Os possíveis sinais incluem:

  • icterícia
  • dor abdominal
  • sensação de cheio ou inchado
  • dor de cabeça
  • problemas pensando
  • falta de ar
  • dor no peito
  • dificuldades respiratórias
  • tosse, com ou sem sangue
  • palpitações do coração
  • inchaço dos membros
  • dor tipo cãibra ou latejante
  • descoloração da pele
  • edema depressível
  • veias doloridas ou inchadas

Se você tiver sinais de coágulo sanguíneo, procure atendimento médico imediato para evitar uma complicação grave.

Gestão de PNH

Eculizumab (Soliris) e ravulizumab (ultomiris) são medicamentos que suprimem a ação do sistema complemento. Esta é a parte do sistema imunológico que abre os glóbulos vermelhos afetados pela HPN.

Ao suprimir o sistema complemento, este medicamento reduz o número de células quebradas e, por sua vez, diminui o risco de trombose.
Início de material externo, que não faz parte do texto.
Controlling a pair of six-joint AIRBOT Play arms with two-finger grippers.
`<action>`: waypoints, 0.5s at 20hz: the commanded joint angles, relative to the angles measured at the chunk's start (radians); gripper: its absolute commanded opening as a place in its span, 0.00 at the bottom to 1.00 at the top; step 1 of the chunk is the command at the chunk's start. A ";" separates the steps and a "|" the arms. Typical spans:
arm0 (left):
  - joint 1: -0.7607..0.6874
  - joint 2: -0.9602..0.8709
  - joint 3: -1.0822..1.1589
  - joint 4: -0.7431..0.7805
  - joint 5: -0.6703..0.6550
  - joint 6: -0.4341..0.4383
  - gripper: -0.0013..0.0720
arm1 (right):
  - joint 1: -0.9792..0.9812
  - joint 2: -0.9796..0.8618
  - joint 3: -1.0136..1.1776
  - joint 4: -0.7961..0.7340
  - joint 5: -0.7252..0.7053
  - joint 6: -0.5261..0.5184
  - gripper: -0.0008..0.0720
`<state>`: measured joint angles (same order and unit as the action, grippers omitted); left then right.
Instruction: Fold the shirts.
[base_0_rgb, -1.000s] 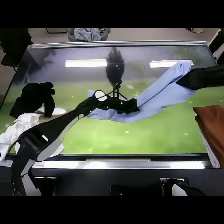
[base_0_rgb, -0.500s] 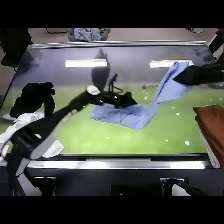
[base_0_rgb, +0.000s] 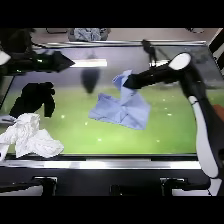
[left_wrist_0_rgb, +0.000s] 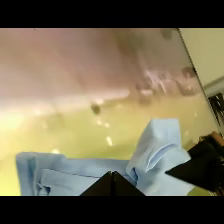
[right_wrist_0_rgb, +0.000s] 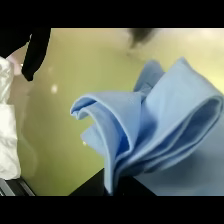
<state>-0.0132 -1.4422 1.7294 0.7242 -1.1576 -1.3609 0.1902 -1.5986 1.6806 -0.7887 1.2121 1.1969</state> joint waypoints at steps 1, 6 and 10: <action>0.125 0.101 0.000 0.033 -0.041 0.001 0.06 | 0.107 -0.118 0.000 0.038 -0.073 0.024 0.08; 0.130 0.104 -0.037 0.044 -0.041 0.000 0.06 | 0.064 -0.140 0.011 0.062 -0.076 -0.028 0.97; 0.131 0.103 -0.101 0.044 -0.040 0.023 0.06 | -0.169 -0.063 0.015 -0.244 0.203 -0.010 0.96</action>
<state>0.1120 -1.3426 1.6646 0.7650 -1.1965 -1.3518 0.1444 -1.6943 1.6932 -0.8349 1.2312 1.1786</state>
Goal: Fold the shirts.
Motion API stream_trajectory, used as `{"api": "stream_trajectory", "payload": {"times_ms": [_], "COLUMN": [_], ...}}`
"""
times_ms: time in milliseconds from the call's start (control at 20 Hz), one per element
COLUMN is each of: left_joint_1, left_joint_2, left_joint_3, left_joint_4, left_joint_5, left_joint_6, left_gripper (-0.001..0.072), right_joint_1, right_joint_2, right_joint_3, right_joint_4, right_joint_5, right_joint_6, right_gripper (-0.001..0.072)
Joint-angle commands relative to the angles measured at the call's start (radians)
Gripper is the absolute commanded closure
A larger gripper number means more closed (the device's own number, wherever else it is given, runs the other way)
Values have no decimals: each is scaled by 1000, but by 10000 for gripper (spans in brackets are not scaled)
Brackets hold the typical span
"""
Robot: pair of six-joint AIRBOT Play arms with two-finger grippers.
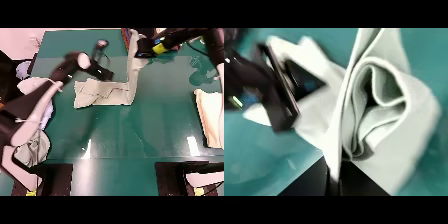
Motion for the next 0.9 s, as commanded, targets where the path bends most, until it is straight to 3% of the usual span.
{"api": "stream_trajectory", "payload": {"times_ms": [0, 200, 250, 300, 350, 450, 600, 700, 850], "left_joint_1": [140, 279, 297, 302, 305, 305, 305, 305, 305], "left_joint_2": [171, 352, 383, 407, 426, 444, 450, 450, 447], "left_joint_3": [1, 1, 1, 1, 1, 1, 1, 0, -4], "left_joint_4": [227, 256, 257, 270, 279, 284, 281, 268, 231], "left_joint_5": [-92, -108, -108, -109, -111, -122, -187, -204, -209], "left_joint_6": [-32, -31, -32, -31, -24, -3, -5, -5, -5], "left_gripper": [683, 682, 682, 683, 682, 682, 682, 682, 682], "right_joint_1": [101, 258, 294, 320, 335, 320, 235, 163, 47], "right_joint_2": [-86, -246, -289, -326, -357, -367, -240, -130, 0], "right_joint_3": [5, 5, 5, 6, 21, 69, -40, -151, -299], "right_joint_4": [105, 118, 148, 217, 272, 259, 195, 63, -186], "right_joint_5": [-144, -364, -441, -513, -557, -503, -383, -306, -168], "right_joint_6": [5, -55, -103, -175, -209, -183, -148, -103, 58], "right_gripper": [696, 690, 592, 404, 318, 323, 335, 336, 333]}}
Outras estratégias de gerenciamento de PNH incluem:

  • suplementos de ácido fólico, para garantir um fornecimento adequado de folato
  • esteróides, como a prednisona, para retardar o dano das células sanguíneas
  • medicação anticoagulante, para reduzir coágulos sanguíneos
  • terapia trombolítica, para quebrar coágulos existentes
  • terapia imunossupressora, para restaurar a função da medula óssea
  • transfusões de sangue, para aumentar a contagem de células sanguíneas
  • fatores de crescimento sintéticos ou andrógenos, para estimular a produção de células da medula óssea

Há apenas uma cura para a HPN: um transplante de medula óssea. Devido aos riscos associados ao transplante, é reservado para pessoas com complicações graves da HPN.

Leve embora

A HPN é uma doença sanguínea rara, mas grave. É causada por uma mutação genética que altera a forma como a medula óssea produz glóbulos vermelhos, deixando-os vulneráveis ​​a danos do sistema imunológico.

A trombose é o efeito colateral grave mais comum da HPN. É evitável com medicamentos que reduzem a chance de danos às células do sistema imunológico.

Pessoas de ascendência africana têm maior chance de desenvolver trombose, tanto por HPN quanto por outras causas. Isto é devido a uma variação na expressão do gene da trombomodulina (THBD).

Existem vários tratamentos disponíveis para HPN que reduzem a chance de complicações graves. O transplante de medula óssea é a única cura.

A trombose pode ser fatal. Se você tiver HPN e apresentar sinais de coágulo sanguíneo, é importante procurar assistência médica imediata.